The second major focus related to expressive labels is to build relational networks between the expressive labels. How do all the labels relate to one another? A child may know the label for a ball and be able to say ball when one is presented. When is a ball not a ball? Is the sun a ball? Is a watermelon a ball? The child needs to learn what is and is not a ball and why. What is bigger and smaller than a ball. What category does a ball fit into. How is a ball similar and distinct from other object labels. So the focus here is to use the labels the child has learned and focus on labels that will be meaningful to the child and then build up an understanding of how the labels all relate to one-and-other.


This can be done through many programs that focus on how everything relates to one another. Relations are largely based on the society’s ideas of how things relate to one another. Similarity based programs which ask the child to determine how two things are alike can be implemented. In what way are a dog and a frog alike? There are multiple correct answers and multiple incorrect answers. Answers such as they are animals, they have legs, they move, are all correct. Society may value, “they are animals” as a higher level response. Answers such as they are both green, they are plants, they are bigger than a horse are all incorrect. The child should be taught multiple relations among labels, correct and incorrect and also how society values each response.

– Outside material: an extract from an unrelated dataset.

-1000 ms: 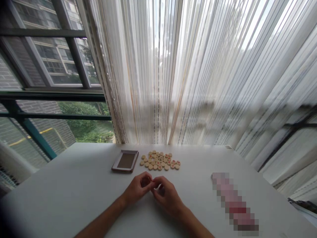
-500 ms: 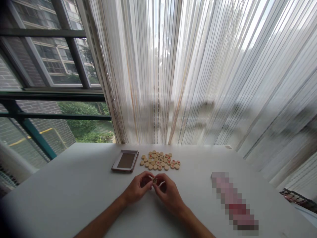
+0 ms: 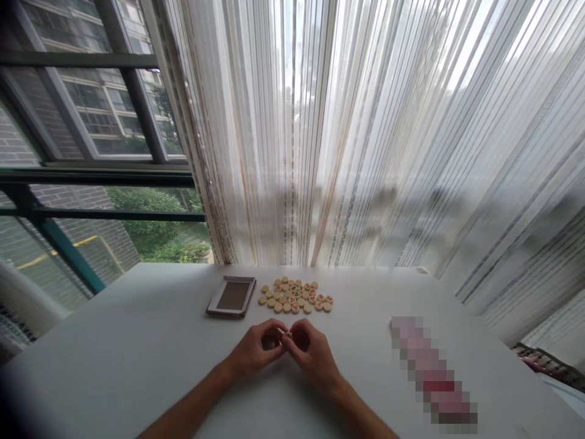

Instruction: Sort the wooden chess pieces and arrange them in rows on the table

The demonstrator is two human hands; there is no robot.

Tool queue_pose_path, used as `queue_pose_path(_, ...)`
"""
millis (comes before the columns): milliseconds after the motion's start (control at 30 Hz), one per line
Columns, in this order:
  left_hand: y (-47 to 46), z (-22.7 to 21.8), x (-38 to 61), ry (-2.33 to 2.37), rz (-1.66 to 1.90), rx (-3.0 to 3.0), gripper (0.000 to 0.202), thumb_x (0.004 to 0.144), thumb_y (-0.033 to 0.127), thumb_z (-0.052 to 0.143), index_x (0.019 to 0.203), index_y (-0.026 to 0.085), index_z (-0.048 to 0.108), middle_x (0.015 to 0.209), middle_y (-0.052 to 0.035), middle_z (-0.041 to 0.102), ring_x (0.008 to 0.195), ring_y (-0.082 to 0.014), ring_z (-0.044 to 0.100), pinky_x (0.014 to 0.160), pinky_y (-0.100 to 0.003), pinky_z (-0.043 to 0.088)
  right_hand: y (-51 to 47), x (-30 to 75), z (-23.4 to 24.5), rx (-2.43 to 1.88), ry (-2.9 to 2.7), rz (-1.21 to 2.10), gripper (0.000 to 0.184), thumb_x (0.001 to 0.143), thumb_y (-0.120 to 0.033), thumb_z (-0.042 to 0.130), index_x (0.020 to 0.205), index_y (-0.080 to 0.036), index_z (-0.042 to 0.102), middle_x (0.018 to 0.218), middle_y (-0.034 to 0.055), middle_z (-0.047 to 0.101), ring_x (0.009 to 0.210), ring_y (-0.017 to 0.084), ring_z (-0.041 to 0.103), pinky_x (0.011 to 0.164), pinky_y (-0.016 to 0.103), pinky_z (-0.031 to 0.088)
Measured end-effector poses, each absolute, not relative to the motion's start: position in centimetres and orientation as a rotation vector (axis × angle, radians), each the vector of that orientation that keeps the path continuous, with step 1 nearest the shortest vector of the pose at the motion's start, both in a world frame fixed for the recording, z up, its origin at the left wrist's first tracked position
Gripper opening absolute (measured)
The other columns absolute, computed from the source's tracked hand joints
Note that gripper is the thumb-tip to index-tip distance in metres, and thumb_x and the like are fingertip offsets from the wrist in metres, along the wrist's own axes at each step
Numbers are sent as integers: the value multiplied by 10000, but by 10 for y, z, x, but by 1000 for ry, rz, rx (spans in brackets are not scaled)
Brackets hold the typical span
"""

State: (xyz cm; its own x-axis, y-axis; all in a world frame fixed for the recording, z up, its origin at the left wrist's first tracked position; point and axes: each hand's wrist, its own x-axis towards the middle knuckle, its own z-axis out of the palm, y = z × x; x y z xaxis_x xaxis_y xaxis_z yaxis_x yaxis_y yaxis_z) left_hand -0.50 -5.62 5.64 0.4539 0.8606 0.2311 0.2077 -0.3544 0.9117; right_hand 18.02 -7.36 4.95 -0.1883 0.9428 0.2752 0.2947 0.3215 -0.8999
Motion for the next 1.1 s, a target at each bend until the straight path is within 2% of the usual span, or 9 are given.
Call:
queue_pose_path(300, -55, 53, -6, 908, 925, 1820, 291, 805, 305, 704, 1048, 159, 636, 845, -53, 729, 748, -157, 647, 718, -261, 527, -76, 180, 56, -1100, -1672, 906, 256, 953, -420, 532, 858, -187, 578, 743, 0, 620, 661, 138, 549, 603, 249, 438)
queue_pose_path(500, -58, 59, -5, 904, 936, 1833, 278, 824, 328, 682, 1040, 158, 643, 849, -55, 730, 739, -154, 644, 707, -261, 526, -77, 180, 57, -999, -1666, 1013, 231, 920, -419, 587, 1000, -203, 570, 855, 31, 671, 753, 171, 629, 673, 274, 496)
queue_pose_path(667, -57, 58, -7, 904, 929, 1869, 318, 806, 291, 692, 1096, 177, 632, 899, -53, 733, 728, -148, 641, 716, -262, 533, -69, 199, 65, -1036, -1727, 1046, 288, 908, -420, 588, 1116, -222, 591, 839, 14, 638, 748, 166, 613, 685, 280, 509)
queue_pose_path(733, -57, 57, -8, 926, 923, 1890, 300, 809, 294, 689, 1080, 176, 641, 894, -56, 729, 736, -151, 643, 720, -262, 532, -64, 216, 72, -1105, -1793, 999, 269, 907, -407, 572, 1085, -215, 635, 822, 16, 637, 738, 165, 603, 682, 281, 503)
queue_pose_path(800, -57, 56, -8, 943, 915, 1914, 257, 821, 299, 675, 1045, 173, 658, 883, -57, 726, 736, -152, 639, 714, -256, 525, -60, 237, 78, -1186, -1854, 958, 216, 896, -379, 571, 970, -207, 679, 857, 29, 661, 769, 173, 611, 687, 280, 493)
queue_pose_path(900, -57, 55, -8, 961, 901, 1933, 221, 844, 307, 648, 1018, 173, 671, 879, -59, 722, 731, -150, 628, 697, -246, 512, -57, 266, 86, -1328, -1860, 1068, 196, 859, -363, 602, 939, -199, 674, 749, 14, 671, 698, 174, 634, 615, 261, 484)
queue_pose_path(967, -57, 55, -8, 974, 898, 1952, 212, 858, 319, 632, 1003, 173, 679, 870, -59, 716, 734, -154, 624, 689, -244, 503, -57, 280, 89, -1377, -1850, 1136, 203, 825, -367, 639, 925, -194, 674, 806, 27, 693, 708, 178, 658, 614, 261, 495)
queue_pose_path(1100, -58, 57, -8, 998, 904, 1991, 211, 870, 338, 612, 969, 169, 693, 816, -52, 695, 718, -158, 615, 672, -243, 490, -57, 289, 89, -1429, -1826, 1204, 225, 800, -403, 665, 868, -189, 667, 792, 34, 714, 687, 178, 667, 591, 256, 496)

At this point a child has many labels and we want to give the child experience using the labels and comparing and contrasting the labels. Each of the labels they have learned should be compared to the others and similarities and differences should be addressed. Programs such as these can be very fun as you explore how the labels are the same and different.


Games that encourage generic extension of the labels to similar but inaccurate objects will also increase the flexibility of language. Laying on the grass and looking up to the clouds and pointing out perceived objects will increase the flexibility of the object labels and encourage generic extension. Other games can also be played that encourage metaphorical extensions of labels. That goat looks like an old man with a beard. Walking through the zoo (or any where else) and practicing metaphorical extensions is a good way to consolidate previously learned labels and expand their use beyond the concrete use.